One summer when my kids were small they all conspired for my time seemingly every second of every day.
I remember feeling so overwhelmed. It was so hard to focus on each individual soul when 5 of them hovered in my orbit near constantly, telling elaborate stories and demanding, “Mom, look at me!” (For the love of all that is good and holy I AM looking.) And they just needed food at all hours and bandaids for invisible ouchies and just so much attention.
It quite frankly might have the beginning of me hiding in the closet. But I knew they needed me, so I came out and we devised a plan.
After dinner each night (and before that magical moment known as bedtime) I would go sit under the stars on the deck with a blanket.
And one by one each would come out to chat with me. We would set the timer for just 10 minutes while inside my husband kept the circus going. Undivided attention was there for them in the quiet.
They’d slip out the sliding door in their jammies and I’d lift the blanket and my baby would snuggle next to me and just talk and I’d listen.
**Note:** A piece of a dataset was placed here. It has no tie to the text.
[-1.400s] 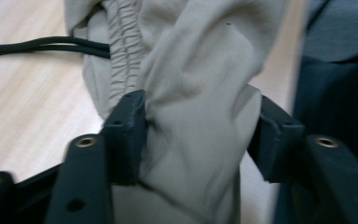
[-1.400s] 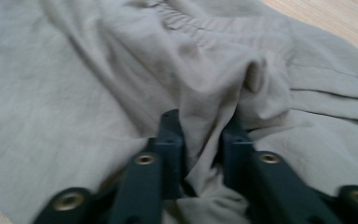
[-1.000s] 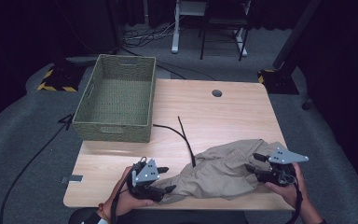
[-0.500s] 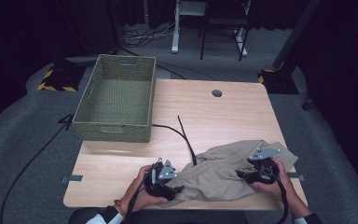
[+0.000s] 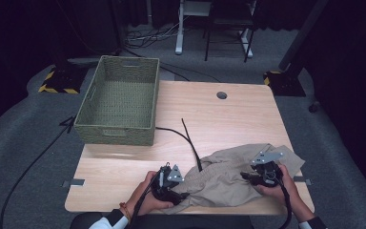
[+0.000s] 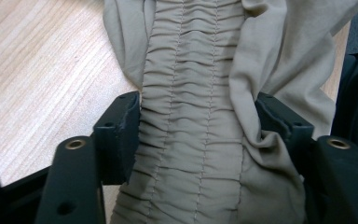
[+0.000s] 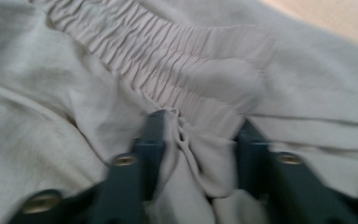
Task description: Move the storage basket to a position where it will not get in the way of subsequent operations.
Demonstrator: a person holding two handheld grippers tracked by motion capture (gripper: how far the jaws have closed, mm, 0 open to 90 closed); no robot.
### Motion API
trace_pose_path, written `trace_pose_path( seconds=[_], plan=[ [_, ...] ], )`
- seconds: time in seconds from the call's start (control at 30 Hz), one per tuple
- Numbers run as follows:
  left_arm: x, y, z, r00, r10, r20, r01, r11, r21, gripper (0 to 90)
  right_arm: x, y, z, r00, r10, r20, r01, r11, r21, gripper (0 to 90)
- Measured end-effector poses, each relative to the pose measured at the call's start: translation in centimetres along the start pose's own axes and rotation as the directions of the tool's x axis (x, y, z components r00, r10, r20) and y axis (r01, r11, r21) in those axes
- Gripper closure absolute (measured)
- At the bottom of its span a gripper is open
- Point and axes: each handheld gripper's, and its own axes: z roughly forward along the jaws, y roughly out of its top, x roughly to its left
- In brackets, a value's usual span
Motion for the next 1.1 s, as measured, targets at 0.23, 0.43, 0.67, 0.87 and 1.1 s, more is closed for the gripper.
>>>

Or we’d look at the stars, maybe sing a little twinkle twinkle with the two year old, listen to the boy talk about LEGO creations and nerf and hear the ins and outs of all the friendship of the girls.
I don’t remember the contents of most of these conversations. I do remember hurts shared and good things celebrated. I remember my quiet boy not even pausing for breath in those 10 minutes he had so much to say,
I remember knowing it was going so fast and that I’d never regret the time I was spending under the stars with my kids.
I now only wish I had it all on film to sit back and watch and wonder at.
But then, I really don’t need to because those talks became a part of us.
We’re mostly still good at talking. Even the tall ones still have lots to say.
The actions we take when they are little become a part of their very fiber.
We listen...and they become kids who tell us things.
We make the time for them...and they become kids who make time for us.
We pour our love into them...and they become loved people. And well loved people can love people well.
No small moment with our babies is ever wasted. Take a moment to leave the work behind and sit under the stars. You’ll never regret it.